Müge Anlı, yaptığı açıklamalarla bazı yorumlardan rahatsız olduğunu dile getirdi. Canlı yayın sırasında yaptığı konuşmada, “İlgili olan küçük Narin ile alakalı haberlerde ‘Müge Anlı yayıncılığı’ ifadesinin kullanılmasına karşıyım” dedi. Bu tür yayınların onun programlarıyla uzaktan yakından ilişkisinin bulunmadığını vurgulayan Anlı, eleştirileri sert bir dille yanıtladı.
Anlı, “Ben yayınımı yaparım, nokta vuruşumu yaparım, sonrasında tutuklanıp tutuklanmam, bu benim için önemli değil. Ben gazeteciyim ve olayı dağıtmaktan kaçınırım. Bir konuyu alıp da aylarca, yıllarca taşımam. Benim görevim o konuyu çözmek, ardından adli süreçle ilgilenmektir” ifadelerini kullandı. Bu sözleriyle, konu hakkında yapılan yorumlara özellikle dikkat edilmesi gerektiğine işaret etti.

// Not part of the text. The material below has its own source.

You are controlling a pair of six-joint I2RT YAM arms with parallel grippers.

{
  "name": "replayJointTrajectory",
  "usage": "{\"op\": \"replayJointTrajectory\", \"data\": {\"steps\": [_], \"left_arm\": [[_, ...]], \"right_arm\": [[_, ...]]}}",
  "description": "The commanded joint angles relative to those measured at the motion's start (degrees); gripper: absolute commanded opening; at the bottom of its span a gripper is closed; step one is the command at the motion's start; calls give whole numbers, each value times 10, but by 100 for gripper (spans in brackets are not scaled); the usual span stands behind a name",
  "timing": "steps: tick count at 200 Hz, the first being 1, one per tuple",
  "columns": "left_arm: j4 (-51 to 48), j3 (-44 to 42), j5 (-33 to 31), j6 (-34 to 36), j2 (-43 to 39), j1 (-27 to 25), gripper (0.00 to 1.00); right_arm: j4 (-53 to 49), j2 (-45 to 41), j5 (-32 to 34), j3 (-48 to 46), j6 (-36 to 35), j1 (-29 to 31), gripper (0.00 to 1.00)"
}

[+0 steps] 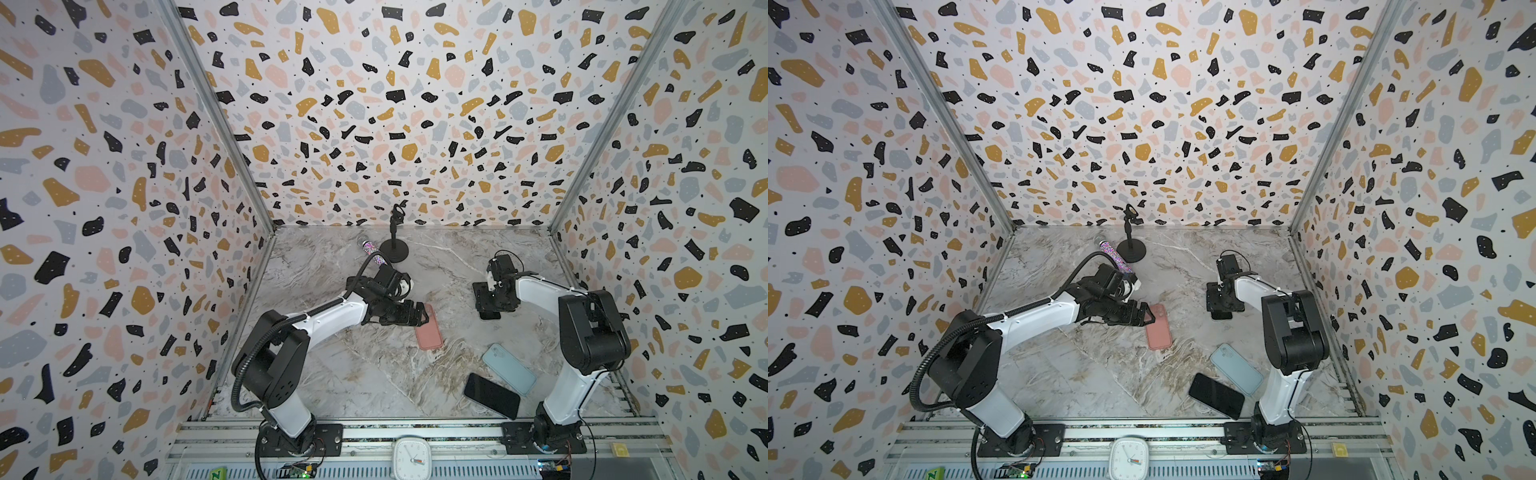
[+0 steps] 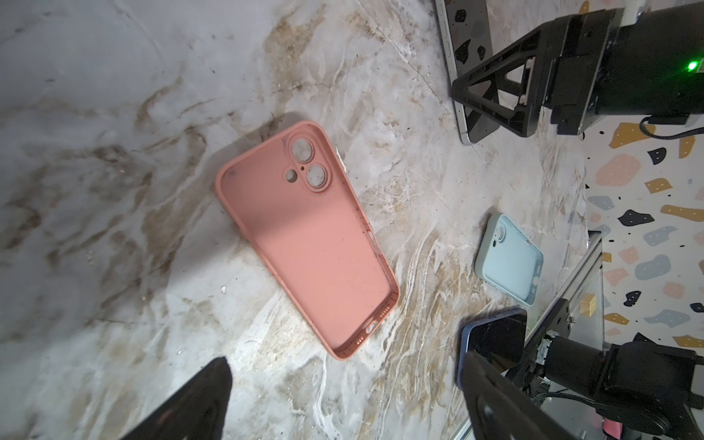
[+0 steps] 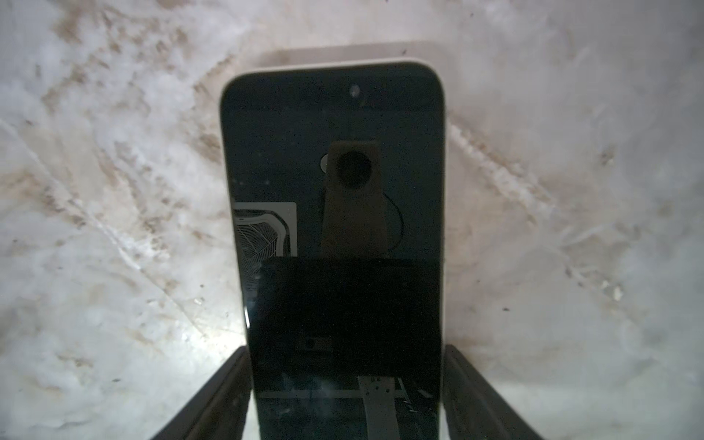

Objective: Put the phone into the phone case

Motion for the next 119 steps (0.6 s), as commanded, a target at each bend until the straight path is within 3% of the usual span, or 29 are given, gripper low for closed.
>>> {"op": "replayJointTrajectory", "data": {"steps": [1,70,119], "left_arm": [[10,14,22,-4,5,9,95],[27,41,74,-18,30,50,92],[122,90,99,-116,88,43,88]], "right_arm": [[-36,-26,-33,-1,17,12,63],[-17,-61,-83,-12,15,71,61],[35,-88,-135,-55,29,98,59]]}}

Programında adının anılmasından duyduğu rahatsızlığı yineleyen Anlı, derin bir vurgu yaparak, “Bu tür konuları konuşurken benim adımın geçmesini kesinlikle kabul etmiyorum. Yayına çıkmadan önce yayın yasağı vardı. Bilmediğim, işlemediğim konular hakkında nasıl yorum yapabilirim? Gözümle gördüğüm, muhabir göndermediğim bir grup insan hakkında kesinlikle bir değerlendirme yapamam” dedi.
Bunun yanı sıra, konunun üzerinde titizlikle çalıştığını, araştırdığını ve okuduğunu belirterek, “Ben çalıştığım konular üzerinden yorum yaparım, aksi takdirde konu hakkında derin bir bilgisizlik ortaya çıkar. Bu iş, sadece bir bilgi yarışması gibi olamaz. Kimse beni bu tür meselelerle ilişkilendirmesin” ifadeleriyle sözlerine devam etti.
Anlı, kendisinin bu konuya girmemiş olmasının altını çizerken, “Beni bu tür suçlamalara maruz bırakanları isimleriyle tek başıma yargılarım, altından kalkamazsınız” şeklinde bir uyarıda bulundu.